Slow-drift of a floating wind turbine: An assessment of frequency-domain methods based on model tests

Abstract

Abstract The second-order hydrodynamics of a semisubmersible offshore wind turbine is investigated in this paper by analyzing and proposing a set of different options for estimating the slow-drift motions during its design. A case study consisting of a three-floater semisubmersible designed to support a 1.5Mw turbine is considered. An experimental campaign focused on characterizing second-order surge response was carried out and its most salient results are documented in the paper. The campaign was conducted in two different facilities and comprised decay tests, regular, bichromatic and irregular waves. Wind has not been considered in this phase of the research. Numerical modeling with frequency domain solver WAMIT has been carried out. Due to location depth and mooring length restrictions, the natural periods of horizontal excursions are smaller than those of well studied DeepCwind platform.

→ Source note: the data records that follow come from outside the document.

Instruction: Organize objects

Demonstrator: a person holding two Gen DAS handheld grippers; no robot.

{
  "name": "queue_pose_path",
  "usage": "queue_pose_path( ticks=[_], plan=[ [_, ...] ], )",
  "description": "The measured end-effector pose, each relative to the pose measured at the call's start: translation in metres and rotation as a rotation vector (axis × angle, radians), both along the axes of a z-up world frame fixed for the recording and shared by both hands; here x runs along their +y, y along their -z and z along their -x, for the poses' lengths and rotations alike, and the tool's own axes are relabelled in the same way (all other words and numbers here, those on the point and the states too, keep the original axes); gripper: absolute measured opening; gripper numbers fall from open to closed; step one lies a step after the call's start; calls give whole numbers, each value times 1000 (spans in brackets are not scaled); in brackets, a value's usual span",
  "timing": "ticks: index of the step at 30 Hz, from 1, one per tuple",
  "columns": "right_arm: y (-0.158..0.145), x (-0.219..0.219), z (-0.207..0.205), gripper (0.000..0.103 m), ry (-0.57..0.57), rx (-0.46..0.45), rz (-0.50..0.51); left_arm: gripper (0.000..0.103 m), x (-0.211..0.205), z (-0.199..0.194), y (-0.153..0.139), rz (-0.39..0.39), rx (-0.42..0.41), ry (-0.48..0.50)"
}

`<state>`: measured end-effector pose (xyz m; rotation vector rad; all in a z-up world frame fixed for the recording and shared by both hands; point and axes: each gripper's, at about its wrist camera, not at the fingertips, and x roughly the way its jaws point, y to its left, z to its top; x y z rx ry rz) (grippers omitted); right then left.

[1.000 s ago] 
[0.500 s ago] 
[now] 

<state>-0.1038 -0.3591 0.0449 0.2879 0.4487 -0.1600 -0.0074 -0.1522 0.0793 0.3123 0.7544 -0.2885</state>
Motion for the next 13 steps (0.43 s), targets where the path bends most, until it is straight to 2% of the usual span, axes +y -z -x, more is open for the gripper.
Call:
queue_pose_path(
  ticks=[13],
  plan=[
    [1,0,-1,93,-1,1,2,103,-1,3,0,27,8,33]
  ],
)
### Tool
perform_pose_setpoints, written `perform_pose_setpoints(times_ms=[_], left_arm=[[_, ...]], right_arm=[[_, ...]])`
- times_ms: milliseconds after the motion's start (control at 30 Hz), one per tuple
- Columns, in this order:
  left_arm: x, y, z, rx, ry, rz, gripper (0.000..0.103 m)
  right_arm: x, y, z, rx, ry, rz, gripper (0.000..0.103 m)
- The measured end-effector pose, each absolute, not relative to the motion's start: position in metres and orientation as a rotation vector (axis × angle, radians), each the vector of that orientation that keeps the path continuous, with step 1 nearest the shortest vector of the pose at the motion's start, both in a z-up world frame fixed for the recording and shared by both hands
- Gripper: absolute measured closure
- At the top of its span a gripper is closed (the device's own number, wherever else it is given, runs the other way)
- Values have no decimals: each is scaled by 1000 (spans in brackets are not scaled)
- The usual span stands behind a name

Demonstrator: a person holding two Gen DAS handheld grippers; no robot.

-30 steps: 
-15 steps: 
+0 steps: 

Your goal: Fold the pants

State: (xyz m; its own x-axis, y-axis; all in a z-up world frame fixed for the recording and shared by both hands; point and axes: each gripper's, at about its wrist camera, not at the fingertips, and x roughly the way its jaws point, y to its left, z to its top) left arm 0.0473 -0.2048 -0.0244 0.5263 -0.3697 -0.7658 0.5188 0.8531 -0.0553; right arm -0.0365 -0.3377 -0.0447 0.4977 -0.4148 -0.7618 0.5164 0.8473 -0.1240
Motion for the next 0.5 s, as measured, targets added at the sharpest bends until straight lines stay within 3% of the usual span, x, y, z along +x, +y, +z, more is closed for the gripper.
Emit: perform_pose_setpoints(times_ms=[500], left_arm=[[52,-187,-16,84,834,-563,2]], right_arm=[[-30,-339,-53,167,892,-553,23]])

This may change the importance of the different second-order components, something investigated in present research by comparing simplified and full Quadratic Transfer Functions (QTF) computations. Results obtained with experiments and simulations are compared, focusing on the mean and slow-drift motions and forces. It is shown that the Newman approximation underestimates the second-order response in some cases while the white noise model retains the main physics involved, a novel result which may change the paradigm for mooring design of these artifacts in the near future.